SHIP_ORDER = "ship_order"
SEND_CONFIRMATION = "send_confirmation"
@dataclass
class SagaContext:
order_id: str
customer_id: str
items: list[str]
amount: float
reservation_id: Optional[str] = None
transaction_id: Optional[str] = None
shipment_id: Optional[str] = None
completed_steps: list[SagaStep] = None
def __post_init__(self):
if self.completed_steps is None:
self.completed_steps = []
class OrderSaga:
def __init__(self, inventory_service, payment_service, shipping_service, notification_service):
self.inventory = inventory_service
self.payment = payment_service
self.shipping = shipping_service
self.notifications = notification_service
def execute(self, ctx: SagaContext) -> SagaContext:
"""Execute the order saga with automatic compensation on failure."""
try:
ctx = self._reserve_inventory(ctx)
ctx = self._process_payment(ctx)
ctx = self._ship_order(ctx)
ctx = self._send_confirmation(ctx)
return ctx
except Exception as e:
self._compensate(ctx, e)
raise
def _reserve_inventory(self, ctx: SagaContext) -> SagaContext:
reservation = self.inventory.reserve(ctx.order_id, ctx.items)
ctx.reservation_id = reservation.id
ctx.completed_steps.append(SagaStep.RESERVE_INVENTORY)
return ctx
def _process_payment(self, ctx: SagaContext) -> SagaContext:
txn = self.payment.charge(ctx.customer_id, ctx.amount)
ctx.transaction_id = txn.id
ctx.completed_steps.append(SagaStep.PROCESS_PAYMENT)
return ctx
def _ship_order(self, ctx: SagaContext) -> SagaContext:
shipment = self.shipping.create_shipment(ctx.order_id, ctx.items)

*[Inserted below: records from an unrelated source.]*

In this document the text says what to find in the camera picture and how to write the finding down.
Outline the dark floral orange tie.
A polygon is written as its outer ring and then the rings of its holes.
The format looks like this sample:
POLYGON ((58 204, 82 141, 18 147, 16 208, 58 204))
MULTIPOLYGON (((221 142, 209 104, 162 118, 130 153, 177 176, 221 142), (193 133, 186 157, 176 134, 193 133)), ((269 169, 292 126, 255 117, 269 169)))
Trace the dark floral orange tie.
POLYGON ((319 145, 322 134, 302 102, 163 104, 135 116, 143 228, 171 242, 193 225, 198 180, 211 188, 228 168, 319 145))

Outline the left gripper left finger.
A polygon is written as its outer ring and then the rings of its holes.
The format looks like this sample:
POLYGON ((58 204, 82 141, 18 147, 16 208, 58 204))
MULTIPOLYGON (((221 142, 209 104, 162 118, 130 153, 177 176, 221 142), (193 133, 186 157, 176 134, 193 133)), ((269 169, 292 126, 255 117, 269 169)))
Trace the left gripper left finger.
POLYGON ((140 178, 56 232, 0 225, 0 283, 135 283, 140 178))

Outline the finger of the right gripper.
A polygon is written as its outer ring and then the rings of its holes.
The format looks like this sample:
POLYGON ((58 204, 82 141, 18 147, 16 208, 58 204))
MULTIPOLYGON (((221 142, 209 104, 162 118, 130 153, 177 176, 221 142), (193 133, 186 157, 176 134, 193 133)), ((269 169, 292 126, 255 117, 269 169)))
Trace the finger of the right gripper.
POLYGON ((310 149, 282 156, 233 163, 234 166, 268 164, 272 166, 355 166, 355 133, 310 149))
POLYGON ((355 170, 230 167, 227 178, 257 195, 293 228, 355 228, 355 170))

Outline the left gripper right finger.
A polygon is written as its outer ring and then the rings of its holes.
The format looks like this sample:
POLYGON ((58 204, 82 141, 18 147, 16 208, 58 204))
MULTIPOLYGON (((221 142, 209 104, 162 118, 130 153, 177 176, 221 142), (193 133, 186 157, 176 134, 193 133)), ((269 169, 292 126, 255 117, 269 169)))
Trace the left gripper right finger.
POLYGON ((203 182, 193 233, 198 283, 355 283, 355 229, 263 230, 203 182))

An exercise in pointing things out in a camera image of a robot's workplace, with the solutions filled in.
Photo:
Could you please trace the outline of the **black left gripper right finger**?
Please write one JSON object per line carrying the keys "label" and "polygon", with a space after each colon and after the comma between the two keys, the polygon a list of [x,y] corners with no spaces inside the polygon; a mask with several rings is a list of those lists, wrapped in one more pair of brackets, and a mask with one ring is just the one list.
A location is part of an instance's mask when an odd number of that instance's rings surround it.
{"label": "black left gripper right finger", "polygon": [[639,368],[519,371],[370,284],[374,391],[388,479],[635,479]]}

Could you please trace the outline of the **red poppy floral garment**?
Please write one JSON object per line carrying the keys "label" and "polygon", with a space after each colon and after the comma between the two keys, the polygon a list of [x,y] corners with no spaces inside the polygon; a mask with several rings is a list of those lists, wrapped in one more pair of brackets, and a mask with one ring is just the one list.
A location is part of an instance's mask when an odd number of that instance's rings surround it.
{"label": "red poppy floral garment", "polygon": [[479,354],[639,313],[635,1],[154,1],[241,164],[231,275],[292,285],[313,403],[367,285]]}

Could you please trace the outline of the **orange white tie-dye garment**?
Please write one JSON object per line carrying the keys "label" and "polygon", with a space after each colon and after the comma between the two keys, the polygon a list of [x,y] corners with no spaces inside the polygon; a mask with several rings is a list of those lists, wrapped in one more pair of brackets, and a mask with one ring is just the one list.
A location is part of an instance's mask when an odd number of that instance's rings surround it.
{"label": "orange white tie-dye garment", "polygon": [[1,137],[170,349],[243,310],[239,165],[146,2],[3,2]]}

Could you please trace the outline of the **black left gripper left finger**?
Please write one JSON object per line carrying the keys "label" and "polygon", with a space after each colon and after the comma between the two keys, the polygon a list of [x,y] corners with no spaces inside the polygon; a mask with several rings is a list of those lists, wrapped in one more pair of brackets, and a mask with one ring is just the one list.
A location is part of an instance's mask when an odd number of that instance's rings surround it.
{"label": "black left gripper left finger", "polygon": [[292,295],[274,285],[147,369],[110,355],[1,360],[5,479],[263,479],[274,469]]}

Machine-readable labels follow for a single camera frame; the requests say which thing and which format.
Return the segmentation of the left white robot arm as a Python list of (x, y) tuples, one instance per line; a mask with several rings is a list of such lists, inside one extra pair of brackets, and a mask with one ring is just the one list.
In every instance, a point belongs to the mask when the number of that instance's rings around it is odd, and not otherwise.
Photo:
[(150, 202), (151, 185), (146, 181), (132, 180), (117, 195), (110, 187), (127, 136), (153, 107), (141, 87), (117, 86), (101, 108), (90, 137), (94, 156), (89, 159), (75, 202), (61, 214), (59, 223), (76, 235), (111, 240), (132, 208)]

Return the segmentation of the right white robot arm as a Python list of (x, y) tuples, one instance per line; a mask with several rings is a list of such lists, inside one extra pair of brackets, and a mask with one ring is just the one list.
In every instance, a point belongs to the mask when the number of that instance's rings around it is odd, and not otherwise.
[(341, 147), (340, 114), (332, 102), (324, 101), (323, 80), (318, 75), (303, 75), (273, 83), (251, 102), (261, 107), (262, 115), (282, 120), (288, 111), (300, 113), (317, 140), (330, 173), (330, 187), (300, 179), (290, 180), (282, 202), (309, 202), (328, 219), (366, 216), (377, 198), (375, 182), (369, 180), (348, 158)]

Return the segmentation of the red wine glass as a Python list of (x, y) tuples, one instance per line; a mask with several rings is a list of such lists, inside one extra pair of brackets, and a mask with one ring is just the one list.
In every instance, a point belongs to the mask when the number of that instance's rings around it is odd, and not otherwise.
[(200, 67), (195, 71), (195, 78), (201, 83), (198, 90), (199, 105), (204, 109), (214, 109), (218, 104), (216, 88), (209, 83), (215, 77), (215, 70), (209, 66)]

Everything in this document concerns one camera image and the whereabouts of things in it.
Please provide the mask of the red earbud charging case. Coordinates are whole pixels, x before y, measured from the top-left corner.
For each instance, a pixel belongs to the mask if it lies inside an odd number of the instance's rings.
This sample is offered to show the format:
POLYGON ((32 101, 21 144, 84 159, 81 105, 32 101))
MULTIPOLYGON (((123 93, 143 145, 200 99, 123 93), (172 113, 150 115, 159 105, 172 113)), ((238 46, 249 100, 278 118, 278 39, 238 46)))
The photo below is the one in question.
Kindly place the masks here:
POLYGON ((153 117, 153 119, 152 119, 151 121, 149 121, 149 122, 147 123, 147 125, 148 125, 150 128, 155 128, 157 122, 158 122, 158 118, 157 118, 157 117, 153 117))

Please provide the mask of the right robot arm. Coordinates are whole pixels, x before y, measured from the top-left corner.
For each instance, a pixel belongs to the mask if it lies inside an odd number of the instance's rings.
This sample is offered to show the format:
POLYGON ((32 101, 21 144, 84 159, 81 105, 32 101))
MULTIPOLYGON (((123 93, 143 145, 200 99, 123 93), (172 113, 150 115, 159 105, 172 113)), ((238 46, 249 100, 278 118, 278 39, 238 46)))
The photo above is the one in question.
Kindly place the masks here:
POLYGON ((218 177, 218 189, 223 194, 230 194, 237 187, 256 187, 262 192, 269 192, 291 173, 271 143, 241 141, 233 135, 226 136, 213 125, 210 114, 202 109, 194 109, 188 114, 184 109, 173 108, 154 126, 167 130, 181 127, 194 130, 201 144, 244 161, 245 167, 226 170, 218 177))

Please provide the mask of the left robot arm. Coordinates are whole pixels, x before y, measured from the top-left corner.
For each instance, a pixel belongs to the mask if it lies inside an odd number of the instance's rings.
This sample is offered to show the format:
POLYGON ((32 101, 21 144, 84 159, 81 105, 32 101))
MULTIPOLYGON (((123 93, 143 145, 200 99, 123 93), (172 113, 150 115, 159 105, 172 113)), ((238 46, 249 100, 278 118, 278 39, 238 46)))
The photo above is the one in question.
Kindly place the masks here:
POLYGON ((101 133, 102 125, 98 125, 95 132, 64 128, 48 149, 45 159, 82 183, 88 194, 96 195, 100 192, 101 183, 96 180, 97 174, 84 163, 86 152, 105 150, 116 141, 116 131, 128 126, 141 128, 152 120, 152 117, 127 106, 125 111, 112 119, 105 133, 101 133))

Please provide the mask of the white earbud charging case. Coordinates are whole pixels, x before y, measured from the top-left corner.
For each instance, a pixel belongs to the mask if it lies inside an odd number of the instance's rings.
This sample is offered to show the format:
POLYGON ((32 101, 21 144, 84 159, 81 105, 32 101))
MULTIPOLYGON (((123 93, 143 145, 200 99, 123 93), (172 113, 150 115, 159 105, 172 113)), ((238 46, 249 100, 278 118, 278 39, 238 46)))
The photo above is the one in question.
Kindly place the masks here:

ctx.shipment_id = shipment.id
ctx.completed_steps.append(SagaStep.SHIP_ORDER)
return ctx
def _send_confirmation(self, ctx: SagaContext) -> SagaContext:
self.notifications.send_order_confirmation(ctx.customer_id, ctx.order_id)
ctx.completed_steps.append(SagaStep.SEND_CONFIRMATION)
return ctx
def _compensate(self, ctx: SagaContext, failure: Exception):
"""Execute compensating transactions in reverse order."""
if SagaStep.SHIP_ORDER in ctx.completed_steps:
try:
self.shipping.cancel_shipment(ctx.shipment_id)
except Exception as comp_error:
# Log compensation failure — this is a critical alert
# Do not raise; continue compensating other steps
print(f"COMPENSATION FAILED: cancel_shipment({ctx.shipment_id}): {comp_error}")
if SagaStep.PROCESS_PAYMENT in ctx.completed_steps:
try:
self.payment.refund(ctx.transaction_id, ctx.amount)
except Exception as comp_error:
print(f"COMPENSATION FAILED: refund({ctx.transaction_id}): {comp_error}")
if SagaStep.RESERVE_INVENTORY in ctx.completed_steps:
try:
self.inventory.release(ctx.reservation_id)
except Exception as comp_error:
print(f"COMPENSATION FAILED: release({ctx.reservation_id}): {comp_error}")Testing Each Failure Point
# tests/test_order_saga.py
import pytest
from unittest.mock import MagicMock, call, patch
from saga.order_saga import OrderSaga, SagaContext, SagaStep
@pytest.fixture
def services():
return {
"inventory": MagicMock(),
"payment": MagicMock(),
"shipping": MagicMock(),
"notifications": MagicMock()
}
@pytest.fixture
def saga(services):
return OrderSaga(
inventory_service=services["inventory"],
payment_service=services["payment"],
shipping_service=services["shipping"],
notification_service=services["notifications"]
)
@pytest.fixture
def base_context():
return SagaContext(
order_id="order-test-001",
customer_id="customer-test-001",
items=["widget-a", "widget-b"],
amount=149.99
)
class TestOrderSagaHappyPath:
def test_all_steps_complete_in_order(self, saga, services, base_context):
"""Happy path: all steps complete, all services called once."""
services["inventory"].reserve.return_value = MagicMock(id="res-001")
services["payment"].charge.return_value = MagicMock(id="txn-001")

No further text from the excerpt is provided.